REQUIRED ACTION =
Filter the lines below, keeping each one that holds "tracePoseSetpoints".

PROVIDED MATERIAL =

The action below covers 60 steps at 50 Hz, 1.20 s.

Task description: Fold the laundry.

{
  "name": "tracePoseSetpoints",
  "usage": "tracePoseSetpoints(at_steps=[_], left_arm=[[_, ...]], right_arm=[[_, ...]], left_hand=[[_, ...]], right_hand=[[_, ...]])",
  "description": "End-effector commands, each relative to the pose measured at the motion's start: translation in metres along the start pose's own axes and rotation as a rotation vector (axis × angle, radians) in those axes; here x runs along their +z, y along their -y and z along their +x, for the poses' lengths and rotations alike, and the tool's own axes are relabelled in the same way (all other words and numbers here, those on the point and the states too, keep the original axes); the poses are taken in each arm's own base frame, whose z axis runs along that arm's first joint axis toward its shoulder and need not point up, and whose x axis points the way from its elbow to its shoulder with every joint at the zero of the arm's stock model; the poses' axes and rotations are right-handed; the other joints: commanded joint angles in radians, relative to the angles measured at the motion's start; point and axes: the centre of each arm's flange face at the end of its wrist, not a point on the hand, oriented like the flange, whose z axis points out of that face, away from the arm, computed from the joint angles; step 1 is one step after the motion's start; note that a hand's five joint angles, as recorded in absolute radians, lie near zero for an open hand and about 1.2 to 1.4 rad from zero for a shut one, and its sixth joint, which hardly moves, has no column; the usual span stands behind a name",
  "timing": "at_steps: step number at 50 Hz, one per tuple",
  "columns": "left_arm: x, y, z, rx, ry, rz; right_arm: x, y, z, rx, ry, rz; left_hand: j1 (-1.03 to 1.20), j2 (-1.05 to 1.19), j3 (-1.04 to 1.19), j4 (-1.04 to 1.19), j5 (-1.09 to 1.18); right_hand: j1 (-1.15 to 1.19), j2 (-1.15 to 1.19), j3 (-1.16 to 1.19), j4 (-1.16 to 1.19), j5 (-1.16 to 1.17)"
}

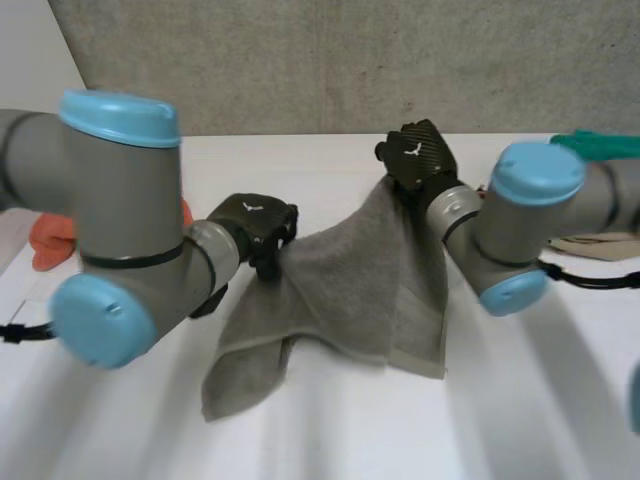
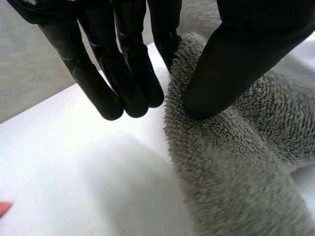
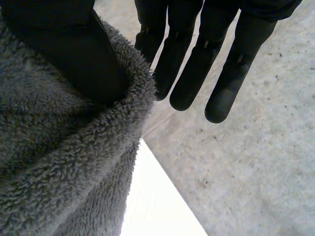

YOUR SOLUTION =
  "name": "tracePoseSetpoints",
  "usage": "tracePoseSetpoints(at_steps=[_], left_arm=[[_, ...]], right_arm=[[_, ...]], left_hand=[[_, ...]], right_hand=[[_, ...]])",

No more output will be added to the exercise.